The moralized claim that unauthorized migrants lack respect for legal processes ignores this history. Instead of acknowledging the policy choices that created unauthorized immigration, immigration restrictionists focus on illegality. “Stressing illegality,” Haney López writes, “provides a way to seed racial fears without directly referencing race” (123). That is, the anti-immigrant cadre can point to the dangers posed by brown-skinned laborers without ever uttering the word “race.” This is dog whistle racism turned into dog whistle politics turned into action—getting white voters, afraid of these newcomers, into voting booths to support politicians who would crack down on immigration illegality.
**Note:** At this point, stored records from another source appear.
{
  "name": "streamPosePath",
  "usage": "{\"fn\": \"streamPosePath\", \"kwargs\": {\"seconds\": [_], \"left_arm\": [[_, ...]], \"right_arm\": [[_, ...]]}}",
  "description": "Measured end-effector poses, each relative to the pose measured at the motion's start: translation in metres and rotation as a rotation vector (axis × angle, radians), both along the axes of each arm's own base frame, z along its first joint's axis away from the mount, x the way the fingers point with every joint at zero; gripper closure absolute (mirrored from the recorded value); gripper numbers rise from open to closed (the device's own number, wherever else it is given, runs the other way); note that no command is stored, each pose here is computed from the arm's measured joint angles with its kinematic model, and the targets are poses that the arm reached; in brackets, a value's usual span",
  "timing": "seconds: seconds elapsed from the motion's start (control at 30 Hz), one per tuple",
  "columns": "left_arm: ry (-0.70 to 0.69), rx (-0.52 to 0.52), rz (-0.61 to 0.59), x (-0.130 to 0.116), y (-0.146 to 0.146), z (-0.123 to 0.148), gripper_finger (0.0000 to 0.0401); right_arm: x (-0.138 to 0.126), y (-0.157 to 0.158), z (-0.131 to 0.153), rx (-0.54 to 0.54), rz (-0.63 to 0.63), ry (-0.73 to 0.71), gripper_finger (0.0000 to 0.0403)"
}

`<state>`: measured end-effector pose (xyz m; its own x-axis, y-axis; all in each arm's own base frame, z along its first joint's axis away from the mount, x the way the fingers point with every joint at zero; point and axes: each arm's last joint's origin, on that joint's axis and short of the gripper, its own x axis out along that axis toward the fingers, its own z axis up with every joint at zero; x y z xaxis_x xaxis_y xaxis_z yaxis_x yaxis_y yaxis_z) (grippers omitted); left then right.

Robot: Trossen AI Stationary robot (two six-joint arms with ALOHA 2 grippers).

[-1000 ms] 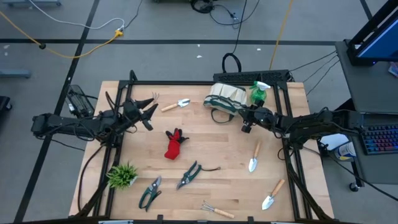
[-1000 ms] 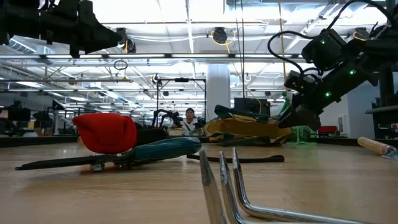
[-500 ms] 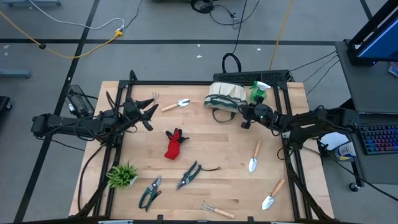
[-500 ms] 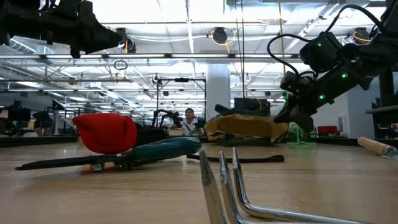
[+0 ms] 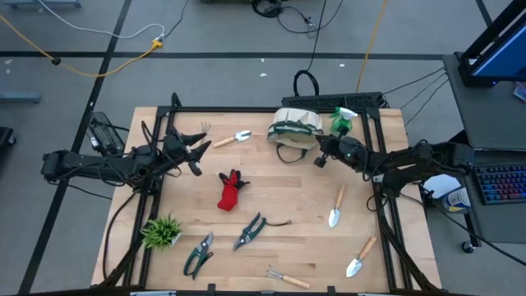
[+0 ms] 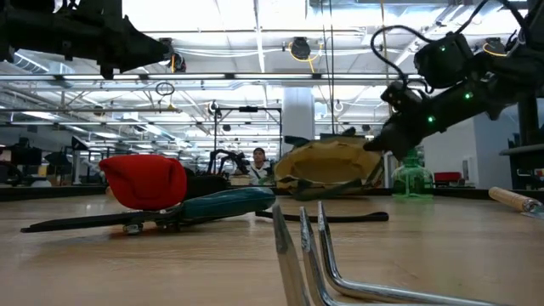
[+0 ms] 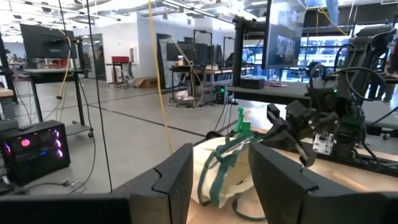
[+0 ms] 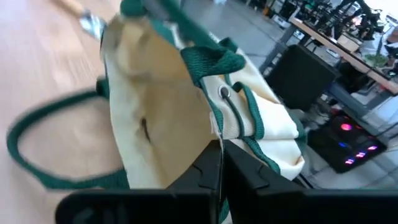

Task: Pick & Place Garden tools in Gardening bag
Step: Prepare the gardening bag

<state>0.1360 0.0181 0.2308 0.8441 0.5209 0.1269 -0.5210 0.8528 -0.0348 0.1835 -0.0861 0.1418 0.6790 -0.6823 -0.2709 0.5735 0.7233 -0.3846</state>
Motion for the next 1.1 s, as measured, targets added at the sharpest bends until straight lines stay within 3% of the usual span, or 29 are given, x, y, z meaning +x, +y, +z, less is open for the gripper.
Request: {"fn": "streamPosePath", "kwargs": {"seconds": [0.23,0.43,0.7,0.93,1.1], "left_arm": [[0.003,0.016,-0.081,0.001,-0.002,0.0,0.024],[-0.007,0.017,-0.232,0.003,-0.006,0.0,0.024],[-0.061,0.04,-0.412,0.008,-0.016,0.004,0.024],[0.009,0.149,-0.443,0.033,-0.027,-0.001,0.024],[0.128,0.13,-0.334,0.063,-0.027,0.003,0.024]], "right_arm": [[0.007,0.008,0.01,0.105,0.116,-0.213,0.0401],[0.009,0.012,0.012,0.257,0.099,-0.359,0.0401],[0.011,0.013,0.014,0.388,0.145,-0.443,0.0402],[0.014,0.012,0.017,0.419,0.136,-0.483,0.0402],[0.014,0.012,0.017,0.419,0.136,-0.482,0.0402]]}}
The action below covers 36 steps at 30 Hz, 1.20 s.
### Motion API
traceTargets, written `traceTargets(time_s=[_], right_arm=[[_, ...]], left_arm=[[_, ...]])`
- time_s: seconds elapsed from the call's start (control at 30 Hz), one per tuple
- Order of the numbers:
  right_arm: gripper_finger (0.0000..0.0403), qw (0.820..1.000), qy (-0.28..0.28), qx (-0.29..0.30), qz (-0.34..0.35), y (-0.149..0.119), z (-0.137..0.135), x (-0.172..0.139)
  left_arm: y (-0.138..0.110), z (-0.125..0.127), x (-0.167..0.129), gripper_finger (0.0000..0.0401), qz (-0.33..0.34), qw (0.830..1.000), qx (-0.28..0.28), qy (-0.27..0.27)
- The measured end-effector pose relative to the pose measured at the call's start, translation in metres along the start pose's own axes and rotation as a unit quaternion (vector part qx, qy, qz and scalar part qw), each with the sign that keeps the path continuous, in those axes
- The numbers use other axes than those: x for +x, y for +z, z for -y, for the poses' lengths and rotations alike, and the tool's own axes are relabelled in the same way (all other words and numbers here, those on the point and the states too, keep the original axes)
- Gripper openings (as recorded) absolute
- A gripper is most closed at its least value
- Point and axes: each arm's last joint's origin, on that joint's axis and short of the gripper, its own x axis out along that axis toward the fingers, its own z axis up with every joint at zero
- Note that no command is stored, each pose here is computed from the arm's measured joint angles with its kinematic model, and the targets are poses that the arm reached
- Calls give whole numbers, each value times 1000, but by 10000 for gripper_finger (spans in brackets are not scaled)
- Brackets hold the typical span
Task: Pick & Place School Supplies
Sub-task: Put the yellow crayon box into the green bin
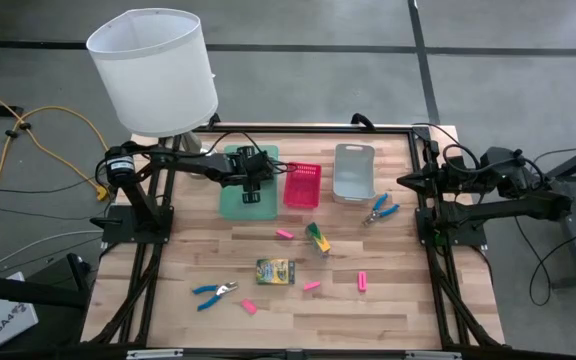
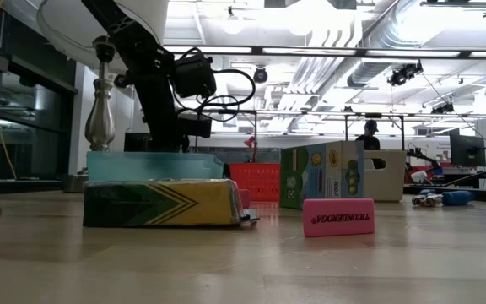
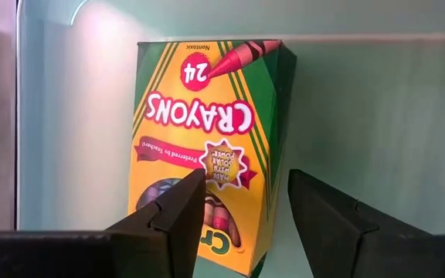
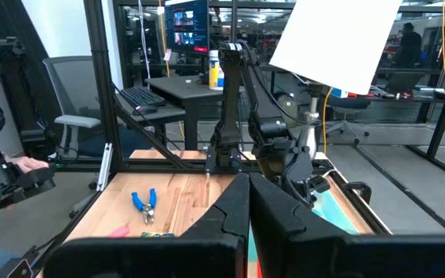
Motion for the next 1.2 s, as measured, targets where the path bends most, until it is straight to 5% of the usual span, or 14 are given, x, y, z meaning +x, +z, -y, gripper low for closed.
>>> traceTargets(time_s=[0.53,1.2], right_arm=[[2,1000,0,0,0,0,0,0],[2,1000,0,0,0,0,0,0]], left_arm=[[2,-3,-8,205,12,1000,3,4],[10,18,-72,205,83,996,17,12]])
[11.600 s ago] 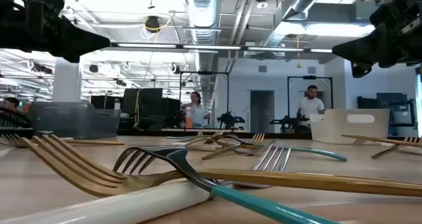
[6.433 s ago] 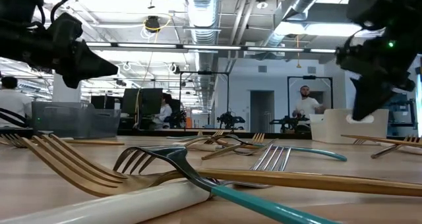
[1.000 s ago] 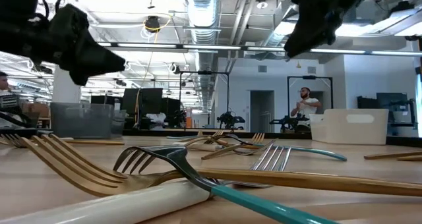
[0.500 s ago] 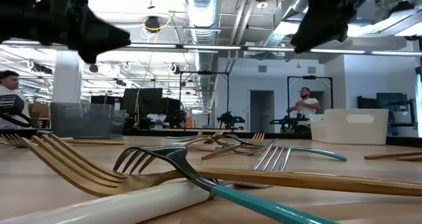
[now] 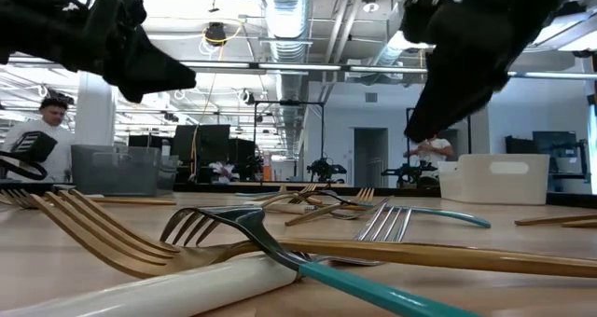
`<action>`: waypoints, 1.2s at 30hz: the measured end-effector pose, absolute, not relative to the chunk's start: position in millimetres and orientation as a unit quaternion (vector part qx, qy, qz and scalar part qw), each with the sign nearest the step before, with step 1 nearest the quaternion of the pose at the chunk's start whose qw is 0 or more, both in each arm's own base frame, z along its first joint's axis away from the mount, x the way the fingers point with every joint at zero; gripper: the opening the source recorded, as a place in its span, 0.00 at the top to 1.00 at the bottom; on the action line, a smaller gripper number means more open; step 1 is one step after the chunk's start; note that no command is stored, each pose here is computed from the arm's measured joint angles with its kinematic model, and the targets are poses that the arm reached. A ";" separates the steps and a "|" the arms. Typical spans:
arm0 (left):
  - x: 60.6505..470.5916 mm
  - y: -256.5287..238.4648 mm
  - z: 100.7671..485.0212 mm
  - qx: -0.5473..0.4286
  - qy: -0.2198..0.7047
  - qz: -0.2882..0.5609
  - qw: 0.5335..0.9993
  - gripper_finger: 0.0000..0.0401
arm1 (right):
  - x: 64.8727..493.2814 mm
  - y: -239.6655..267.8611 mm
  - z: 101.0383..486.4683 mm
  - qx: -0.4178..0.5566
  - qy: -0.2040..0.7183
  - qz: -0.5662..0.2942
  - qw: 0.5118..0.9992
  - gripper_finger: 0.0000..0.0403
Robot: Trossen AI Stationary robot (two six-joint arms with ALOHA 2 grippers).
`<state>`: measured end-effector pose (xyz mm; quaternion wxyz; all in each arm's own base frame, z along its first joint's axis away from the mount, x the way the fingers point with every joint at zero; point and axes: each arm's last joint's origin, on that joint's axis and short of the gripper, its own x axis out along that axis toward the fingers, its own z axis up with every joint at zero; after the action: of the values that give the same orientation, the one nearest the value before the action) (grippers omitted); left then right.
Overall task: Sort silverware by color (type)
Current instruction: Put the blue fork into the top black bin
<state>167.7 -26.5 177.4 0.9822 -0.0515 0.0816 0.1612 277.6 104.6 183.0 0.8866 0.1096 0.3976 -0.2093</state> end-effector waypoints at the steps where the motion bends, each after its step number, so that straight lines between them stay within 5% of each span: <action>1: 169.5 -27.8 176.9 -0.049 0.085 0.160 0.982 0.70 | 279.8 104.8 179.6 0.110 0.398 -0.210 0.886 0.52; 36: 188.6 -35.5 146.9 -0.081 0.196 0.167 0.963 0.70 | 308.0 107.5 150.5 0.126 0.388 -0.165 0.898 0.51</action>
<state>188.6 -35.5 146.9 0.9628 -0.0815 0.1964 0.1667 308.0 107.5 150.5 0.8979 0.1260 0.3884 -0.1645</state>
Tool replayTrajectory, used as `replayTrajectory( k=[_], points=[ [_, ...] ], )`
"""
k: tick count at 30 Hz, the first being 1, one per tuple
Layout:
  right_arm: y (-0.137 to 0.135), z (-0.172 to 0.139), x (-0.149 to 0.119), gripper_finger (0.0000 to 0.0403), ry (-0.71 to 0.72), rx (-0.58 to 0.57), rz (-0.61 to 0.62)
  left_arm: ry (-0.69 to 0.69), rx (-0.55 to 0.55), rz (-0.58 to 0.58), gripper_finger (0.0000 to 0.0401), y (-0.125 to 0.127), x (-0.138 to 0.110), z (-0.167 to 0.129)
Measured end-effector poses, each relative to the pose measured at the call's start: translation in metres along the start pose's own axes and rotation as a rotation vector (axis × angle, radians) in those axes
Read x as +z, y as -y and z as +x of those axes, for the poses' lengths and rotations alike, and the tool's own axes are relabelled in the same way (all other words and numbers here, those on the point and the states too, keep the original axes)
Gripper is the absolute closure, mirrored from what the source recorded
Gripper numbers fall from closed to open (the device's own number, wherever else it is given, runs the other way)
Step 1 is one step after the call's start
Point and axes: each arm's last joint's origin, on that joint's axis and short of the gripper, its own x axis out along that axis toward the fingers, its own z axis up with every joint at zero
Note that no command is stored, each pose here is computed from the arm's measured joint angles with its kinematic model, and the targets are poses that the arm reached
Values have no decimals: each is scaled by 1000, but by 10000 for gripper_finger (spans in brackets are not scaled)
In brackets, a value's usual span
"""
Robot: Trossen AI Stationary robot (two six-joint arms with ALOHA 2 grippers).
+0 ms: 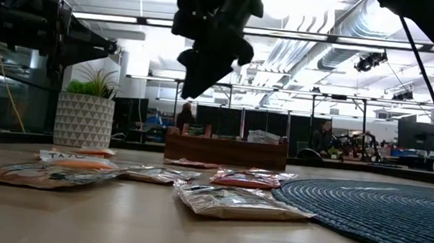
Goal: Pick & Place Tea
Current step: Put the red orange tea sachet into the left section of the wooden organizer
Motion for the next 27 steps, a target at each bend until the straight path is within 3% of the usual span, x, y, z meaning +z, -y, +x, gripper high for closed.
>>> replayTrajectory(
  k=[6, 15, 27],
  points=[
    [-5, 27, 5, 213, -28, -24, -117, 1, 1, 0, 278, 0, 0, 0],
    [-7, 70, -1, 212, -62, 24, -154, 0, 1, 0, 278, 0, 0, 0],
    [-6, 89, -8, 212, -71, 65, -151, 0, 1, 0, 278, 0, 0, 0]
  ],
)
And so voters have, electing politicians who repeatedly harp about the dangerous migrants pose while rarely resorting to blatant expressions of racial animus. Republican Representative Lamar Smith, for example, claimed in 1987, “Jamaicans, mostly illegal aliens, have developed a massive criminal organization that imports and distributes narcotics….” His Republican colleague Steve King followed suit in 2013 by claiming that unauthorized migrants (the so-called Dreamers) brought to the United States as children should not be allowed to regularize their status because “For every one who’s a valedictorian, there’s another 100 out there who weigh 130 pounds and they’ve got calves the size of cantaloupes because they’re hauling 75 pounds of marijuana across the desert.” Dog whistle politics, it seems, is alive and well, and thriving in the crimmigration context.
For this insight alone, Dog Whistle Politics is a great book. It is timely, highly readable, and a helpful conceptual tool for understanding why crimmigration law exists. By also placing other pressing issues of the day—from mass incarceration to growing inequality—into the context of coded racism, Haney López gives us much more to think about and contributes greatly to leftists’ ability to respond.